TASK DESCRIPTION: Would you please return every line from the listing that contains the word "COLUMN"?
-=-=-=-=-
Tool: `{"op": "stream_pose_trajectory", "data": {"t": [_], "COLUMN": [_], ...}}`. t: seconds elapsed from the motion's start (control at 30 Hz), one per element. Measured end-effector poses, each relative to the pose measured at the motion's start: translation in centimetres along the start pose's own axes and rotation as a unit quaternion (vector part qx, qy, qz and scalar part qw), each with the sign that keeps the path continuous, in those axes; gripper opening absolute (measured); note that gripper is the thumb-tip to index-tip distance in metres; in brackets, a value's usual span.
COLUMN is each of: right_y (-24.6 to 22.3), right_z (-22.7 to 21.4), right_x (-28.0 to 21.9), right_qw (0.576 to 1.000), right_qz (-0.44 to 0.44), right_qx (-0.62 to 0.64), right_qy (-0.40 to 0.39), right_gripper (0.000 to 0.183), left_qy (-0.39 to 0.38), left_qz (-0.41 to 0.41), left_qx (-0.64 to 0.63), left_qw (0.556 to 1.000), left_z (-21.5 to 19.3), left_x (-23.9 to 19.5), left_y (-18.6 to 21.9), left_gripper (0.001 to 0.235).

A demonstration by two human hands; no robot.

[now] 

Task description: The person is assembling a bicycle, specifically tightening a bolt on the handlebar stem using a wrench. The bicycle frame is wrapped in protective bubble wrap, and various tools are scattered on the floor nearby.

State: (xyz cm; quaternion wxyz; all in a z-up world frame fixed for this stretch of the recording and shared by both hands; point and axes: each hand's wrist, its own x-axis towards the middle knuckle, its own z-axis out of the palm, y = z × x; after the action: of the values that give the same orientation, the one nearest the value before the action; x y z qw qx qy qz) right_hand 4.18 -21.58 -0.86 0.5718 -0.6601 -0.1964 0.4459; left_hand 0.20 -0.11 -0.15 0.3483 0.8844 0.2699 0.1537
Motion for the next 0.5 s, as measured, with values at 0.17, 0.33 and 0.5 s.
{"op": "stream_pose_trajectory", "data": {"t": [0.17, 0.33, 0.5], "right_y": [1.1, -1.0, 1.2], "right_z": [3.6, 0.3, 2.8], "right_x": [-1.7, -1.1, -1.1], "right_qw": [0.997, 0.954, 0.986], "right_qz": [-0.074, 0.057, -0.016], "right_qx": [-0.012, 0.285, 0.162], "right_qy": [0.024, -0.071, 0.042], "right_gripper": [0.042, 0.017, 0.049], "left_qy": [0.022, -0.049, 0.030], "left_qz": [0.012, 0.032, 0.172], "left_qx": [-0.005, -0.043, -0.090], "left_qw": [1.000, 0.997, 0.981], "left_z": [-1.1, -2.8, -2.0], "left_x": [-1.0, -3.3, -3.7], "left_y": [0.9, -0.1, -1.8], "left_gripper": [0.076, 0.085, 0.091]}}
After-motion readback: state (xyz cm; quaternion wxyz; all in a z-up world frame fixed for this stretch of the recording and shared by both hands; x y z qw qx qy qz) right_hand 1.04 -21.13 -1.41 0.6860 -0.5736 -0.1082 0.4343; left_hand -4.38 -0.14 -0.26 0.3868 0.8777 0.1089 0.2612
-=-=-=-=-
SOLUTION:
Tool: `{"op": "stream_pose_trajectory", "data": {"t": [_], "COLUMN": [_], ...}}`. t: seconds elapsed from the motion's start (control at 30 Hz), one per element. Measured end-effector poses, each relative to the pose measured at the motion's start: translation in centimetres along the start pose's own axes and rotation as a unit quaternion (vector part qx, qy, qz and scalar part qw), each with the sign that keeps the path continuous, in those axes; gripper opening absolute (measured); note that gripper is the thumb-tip to index-tip distance in metres; in brackets, a value's usual span.
COLUMN is each of: right_y (-24.6 to 22.3), right_z (-22.7 to 21.4), right_x (-28.0 to 21.9), right_qw (0.576 to 1.000), right_qz (-0.44 to 0.44), right_qx (-0.62 to 0.64), right_qy (-0.40 to 0.39), right_gripper (0.000 to 0.183), left_qy (-0.39 to 0.38), left_qz (-0.41 to 0.41), left_qx (-0.64 to 0.63), left_qw (0.556 to 1.000), left_z (-21.5 to 19.3), left_x (-23.9 to 19.5), left_y (-18.6 to 21.9), left_gripper (0.001 to 0.235).

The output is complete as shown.